AIM OF THE EXERCISE
Copy out all the lines in the records that include the word "wheel".

(Records from a data collection)
--- START ---

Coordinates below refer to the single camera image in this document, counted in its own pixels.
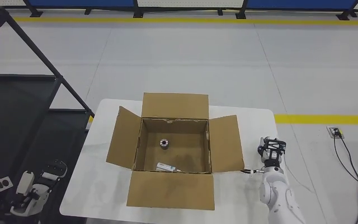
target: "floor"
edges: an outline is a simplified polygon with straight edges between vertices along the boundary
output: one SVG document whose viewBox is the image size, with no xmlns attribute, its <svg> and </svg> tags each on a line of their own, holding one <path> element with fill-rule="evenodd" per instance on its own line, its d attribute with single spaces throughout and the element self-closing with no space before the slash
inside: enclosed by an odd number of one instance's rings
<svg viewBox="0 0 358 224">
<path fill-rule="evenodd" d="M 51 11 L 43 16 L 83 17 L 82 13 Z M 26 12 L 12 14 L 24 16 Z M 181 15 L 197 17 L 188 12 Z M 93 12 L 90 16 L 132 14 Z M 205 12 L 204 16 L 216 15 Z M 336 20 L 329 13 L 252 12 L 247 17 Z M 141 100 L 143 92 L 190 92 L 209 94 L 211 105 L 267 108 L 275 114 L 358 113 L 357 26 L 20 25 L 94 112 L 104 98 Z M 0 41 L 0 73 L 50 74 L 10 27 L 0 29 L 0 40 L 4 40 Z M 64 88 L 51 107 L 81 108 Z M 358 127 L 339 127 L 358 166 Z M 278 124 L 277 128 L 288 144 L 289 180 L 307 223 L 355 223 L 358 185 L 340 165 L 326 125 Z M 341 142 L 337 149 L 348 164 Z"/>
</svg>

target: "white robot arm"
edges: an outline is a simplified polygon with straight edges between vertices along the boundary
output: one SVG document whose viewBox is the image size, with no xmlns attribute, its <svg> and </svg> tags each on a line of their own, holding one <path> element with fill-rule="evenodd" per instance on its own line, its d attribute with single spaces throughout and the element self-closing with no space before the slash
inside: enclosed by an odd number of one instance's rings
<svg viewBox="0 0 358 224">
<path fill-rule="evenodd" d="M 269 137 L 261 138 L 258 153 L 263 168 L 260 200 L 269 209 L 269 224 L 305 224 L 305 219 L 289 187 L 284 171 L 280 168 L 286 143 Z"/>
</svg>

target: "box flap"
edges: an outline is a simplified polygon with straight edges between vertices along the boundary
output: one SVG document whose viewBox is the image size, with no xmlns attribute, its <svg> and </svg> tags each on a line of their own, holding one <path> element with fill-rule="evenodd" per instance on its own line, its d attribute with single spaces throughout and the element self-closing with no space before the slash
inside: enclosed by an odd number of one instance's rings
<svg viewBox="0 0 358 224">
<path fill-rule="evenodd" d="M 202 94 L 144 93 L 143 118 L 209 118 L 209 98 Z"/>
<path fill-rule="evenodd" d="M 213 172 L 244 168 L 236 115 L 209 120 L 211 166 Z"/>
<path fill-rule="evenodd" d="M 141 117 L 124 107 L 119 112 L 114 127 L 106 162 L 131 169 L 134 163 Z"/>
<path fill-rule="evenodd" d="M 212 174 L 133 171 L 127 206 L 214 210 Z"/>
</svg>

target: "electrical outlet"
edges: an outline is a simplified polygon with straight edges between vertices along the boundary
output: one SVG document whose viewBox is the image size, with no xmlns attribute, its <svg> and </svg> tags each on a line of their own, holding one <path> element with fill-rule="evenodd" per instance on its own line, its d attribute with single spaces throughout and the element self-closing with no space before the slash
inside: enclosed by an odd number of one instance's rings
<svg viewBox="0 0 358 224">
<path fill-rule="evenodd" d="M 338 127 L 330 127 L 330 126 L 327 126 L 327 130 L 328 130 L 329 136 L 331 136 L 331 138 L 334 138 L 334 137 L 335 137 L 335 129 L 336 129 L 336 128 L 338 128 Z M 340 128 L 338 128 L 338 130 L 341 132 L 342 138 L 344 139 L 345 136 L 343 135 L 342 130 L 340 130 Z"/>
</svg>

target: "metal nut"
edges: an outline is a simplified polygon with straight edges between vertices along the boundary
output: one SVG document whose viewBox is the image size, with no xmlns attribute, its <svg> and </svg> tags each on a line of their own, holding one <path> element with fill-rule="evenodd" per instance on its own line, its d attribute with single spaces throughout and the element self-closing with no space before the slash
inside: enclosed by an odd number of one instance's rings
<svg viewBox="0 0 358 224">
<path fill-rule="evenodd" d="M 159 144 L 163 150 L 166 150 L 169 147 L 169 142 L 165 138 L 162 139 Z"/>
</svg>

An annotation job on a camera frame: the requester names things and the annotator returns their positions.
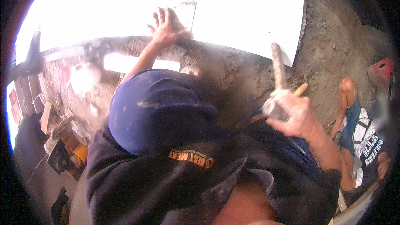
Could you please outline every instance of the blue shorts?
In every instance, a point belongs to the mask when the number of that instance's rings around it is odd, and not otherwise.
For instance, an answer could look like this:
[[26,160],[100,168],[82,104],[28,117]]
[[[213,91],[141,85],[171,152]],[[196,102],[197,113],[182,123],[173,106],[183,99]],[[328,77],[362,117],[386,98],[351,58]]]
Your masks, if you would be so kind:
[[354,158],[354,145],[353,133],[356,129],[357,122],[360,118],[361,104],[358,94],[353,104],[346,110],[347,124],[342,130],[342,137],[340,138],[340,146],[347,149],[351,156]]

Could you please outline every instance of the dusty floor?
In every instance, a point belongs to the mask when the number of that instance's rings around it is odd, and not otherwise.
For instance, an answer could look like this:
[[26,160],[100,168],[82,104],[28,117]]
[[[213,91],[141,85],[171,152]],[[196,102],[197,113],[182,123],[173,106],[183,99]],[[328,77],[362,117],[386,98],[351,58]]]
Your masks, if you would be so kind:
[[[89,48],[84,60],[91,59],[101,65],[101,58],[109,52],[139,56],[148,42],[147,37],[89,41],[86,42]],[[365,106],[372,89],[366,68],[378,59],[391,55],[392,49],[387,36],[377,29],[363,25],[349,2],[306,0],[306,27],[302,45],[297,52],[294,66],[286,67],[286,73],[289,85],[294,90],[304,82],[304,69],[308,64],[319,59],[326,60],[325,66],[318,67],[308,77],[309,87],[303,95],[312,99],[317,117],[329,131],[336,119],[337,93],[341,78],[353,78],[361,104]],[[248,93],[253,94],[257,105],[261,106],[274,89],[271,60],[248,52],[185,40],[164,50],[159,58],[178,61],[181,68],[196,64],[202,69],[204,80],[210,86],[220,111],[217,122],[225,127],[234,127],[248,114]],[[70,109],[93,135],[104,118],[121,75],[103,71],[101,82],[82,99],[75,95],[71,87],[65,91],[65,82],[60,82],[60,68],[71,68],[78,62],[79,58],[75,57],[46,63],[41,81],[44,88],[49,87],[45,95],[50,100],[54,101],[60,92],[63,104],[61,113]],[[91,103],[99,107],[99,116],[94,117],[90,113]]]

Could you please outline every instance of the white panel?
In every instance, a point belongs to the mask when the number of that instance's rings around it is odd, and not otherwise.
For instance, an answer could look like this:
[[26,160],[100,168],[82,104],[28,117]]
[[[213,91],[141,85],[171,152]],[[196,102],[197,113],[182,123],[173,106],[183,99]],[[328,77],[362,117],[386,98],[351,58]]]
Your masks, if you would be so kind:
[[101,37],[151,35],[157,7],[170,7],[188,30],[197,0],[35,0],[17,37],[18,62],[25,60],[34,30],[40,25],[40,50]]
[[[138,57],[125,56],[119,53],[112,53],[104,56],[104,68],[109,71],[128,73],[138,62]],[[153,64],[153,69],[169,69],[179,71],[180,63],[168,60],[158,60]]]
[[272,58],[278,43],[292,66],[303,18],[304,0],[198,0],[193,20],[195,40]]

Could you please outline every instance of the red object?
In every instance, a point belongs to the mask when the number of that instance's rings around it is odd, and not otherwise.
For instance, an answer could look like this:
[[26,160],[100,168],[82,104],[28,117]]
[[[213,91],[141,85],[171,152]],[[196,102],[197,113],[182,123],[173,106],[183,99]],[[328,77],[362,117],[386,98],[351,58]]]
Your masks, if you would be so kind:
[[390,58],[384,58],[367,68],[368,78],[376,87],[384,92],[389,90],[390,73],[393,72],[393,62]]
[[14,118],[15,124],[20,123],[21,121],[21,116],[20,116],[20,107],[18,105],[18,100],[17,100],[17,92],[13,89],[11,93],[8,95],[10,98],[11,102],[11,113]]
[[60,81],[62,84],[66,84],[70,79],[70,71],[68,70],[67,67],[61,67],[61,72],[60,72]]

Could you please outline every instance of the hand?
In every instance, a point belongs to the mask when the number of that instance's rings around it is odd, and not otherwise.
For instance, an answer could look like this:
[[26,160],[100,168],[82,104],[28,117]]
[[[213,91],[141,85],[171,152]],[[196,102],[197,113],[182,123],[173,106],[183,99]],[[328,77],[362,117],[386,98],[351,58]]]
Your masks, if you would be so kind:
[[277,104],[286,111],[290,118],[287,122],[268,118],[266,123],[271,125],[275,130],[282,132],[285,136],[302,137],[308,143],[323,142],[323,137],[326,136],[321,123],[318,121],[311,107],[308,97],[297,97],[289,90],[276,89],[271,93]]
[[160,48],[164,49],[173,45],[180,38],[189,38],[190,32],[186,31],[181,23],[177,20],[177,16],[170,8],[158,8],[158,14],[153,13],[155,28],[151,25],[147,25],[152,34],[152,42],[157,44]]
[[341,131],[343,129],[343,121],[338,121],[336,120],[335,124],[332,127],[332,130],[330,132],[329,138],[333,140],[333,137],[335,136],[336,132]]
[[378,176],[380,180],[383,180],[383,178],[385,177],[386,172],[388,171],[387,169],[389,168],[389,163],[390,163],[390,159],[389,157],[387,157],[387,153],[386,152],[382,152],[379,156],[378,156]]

--- END ---
--- START ---

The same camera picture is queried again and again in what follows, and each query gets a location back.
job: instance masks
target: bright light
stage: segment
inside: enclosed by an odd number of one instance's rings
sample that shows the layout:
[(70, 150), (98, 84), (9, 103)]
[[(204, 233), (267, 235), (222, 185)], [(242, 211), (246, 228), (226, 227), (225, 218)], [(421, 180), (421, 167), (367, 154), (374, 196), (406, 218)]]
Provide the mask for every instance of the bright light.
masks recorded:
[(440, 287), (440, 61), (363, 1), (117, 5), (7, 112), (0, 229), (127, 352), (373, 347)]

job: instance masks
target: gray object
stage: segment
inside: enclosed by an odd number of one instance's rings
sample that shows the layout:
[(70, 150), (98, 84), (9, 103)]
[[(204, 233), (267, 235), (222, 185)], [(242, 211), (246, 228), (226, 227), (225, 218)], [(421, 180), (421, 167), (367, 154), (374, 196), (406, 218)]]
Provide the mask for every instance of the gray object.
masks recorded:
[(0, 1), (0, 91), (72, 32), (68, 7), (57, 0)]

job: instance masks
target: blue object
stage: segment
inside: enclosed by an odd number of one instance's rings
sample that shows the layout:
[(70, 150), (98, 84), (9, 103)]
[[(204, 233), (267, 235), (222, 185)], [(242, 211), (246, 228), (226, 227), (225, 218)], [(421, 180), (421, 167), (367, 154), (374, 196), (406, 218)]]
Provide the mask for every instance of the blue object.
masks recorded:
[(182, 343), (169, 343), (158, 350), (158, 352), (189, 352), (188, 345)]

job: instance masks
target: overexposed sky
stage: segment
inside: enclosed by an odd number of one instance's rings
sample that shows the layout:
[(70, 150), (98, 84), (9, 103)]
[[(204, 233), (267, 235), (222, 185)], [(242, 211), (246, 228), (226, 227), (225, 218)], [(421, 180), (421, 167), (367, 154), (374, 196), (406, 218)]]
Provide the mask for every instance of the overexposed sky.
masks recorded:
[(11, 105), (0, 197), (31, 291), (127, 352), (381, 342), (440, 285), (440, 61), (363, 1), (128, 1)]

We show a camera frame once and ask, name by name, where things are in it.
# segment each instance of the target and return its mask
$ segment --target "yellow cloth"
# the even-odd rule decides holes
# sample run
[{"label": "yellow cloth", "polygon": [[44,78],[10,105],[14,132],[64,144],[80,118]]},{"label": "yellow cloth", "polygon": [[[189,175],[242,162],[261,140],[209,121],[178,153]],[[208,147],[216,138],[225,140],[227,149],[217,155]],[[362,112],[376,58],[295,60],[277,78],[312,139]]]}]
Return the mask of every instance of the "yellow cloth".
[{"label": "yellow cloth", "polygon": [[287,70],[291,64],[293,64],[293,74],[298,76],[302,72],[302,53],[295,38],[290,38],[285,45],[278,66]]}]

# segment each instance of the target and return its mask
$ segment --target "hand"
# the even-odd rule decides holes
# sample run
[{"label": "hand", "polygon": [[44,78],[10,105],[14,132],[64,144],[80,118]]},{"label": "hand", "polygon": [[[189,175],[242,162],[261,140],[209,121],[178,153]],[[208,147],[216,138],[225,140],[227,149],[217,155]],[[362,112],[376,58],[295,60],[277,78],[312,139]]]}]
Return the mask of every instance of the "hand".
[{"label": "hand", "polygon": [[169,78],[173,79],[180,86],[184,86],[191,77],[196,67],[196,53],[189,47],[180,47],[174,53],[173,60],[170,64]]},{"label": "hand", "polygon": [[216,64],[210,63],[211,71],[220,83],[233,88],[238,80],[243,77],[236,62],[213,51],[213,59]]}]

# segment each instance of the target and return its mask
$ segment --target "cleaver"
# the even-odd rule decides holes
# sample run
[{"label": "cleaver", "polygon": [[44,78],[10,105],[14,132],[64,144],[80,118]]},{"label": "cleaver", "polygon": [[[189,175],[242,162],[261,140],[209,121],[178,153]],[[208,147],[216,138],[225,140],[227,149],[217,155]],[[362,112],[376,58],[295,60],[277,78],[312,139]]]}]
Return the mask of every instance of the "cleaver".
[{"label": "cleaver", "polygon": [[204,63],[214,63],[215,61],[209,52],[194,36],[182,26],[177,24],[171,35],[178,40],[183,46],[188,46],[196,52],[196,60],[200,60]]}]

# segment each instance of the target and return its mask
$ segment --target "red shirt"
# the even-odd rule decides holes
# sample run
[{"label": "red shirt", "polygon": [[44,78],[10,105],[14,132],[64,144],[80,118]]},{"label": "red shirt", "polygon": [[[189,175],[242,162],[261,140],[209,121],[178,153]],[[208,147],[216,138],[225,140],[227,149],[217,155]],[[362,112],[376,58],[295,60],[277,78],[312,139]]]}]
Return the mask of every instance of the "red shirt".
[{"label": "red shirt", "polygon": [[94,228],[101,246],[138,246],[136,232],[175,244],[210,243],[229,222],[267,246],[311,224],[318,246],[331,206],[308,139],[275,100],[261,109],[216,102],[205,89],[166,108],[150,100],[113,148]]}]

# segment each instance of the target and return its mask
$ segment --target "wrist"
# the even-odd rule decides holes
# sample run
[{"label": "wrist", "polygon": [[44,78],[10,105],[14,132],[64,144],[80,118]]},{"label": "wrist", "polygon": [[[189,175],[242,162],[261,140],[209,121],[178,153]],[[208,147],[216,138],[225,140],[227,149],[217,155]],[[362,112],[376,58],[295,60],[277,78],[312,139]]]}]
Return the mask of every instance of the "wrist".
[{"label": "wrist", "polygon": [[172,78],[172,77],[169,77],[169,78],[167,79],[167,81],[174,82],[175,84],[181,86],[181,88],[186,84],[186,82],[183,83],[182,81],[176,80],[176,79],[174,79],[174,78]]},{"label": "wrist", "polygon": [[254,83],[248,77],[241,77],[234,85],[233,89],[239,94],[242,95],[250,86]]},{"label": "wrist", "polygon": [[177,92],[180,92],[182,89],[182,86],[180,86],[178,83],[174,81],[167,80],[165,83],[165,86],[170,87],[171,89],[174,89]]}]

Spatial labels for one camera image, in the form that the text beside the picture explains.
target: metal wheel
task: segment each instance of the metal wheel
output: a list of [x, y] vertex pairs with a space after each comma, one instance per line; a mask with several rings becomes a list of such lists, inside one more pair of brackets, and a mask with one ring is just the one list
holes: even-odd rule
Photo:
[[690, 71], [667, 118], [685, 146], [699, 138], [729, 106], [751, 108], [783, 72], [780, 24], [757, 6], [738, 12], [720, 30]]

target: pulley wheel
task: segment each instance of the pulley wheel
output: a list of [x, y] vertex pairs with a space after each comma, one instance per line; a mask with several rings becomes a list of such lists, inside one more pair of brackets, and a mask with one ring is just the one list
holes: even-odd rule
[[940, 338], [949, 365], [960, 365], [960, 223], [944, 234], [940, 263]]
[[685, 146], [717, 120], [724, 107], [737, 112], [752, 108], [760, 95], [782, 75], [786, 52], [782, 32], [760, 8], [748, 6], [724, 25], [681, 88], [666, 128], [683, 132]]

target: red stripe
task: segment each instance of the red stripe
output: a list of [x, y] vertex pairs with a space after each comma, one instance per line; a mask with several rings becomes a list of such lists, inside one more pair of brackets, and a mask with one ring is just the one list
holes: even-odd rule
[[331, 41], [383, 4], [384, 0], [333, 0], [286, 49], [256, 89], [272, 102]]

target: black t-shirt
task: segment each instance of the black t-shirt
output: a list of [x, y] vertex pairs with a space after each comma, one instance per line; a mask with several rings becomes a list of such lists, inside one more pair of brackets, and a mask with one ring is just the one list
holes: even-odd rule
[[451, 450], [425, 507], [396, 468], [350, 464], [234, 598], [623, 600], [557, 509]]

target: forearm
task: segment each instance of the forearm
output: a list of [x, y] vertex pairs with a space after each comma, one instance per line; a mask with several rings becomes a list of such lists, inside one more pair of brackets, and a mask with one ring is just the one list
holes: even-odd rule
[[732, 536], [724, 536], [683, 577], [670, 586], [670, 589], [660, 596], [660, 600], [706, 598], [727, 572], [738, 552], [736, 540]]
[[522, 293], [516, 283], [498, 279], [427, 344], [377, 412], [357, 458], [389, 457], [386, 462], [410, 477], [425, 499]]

--- END ---

TASK SOLUTION
target: metal wheel
task: segment each instance of the metal wheel
target: pulley wheel
task: segment each instance of the pulley wheel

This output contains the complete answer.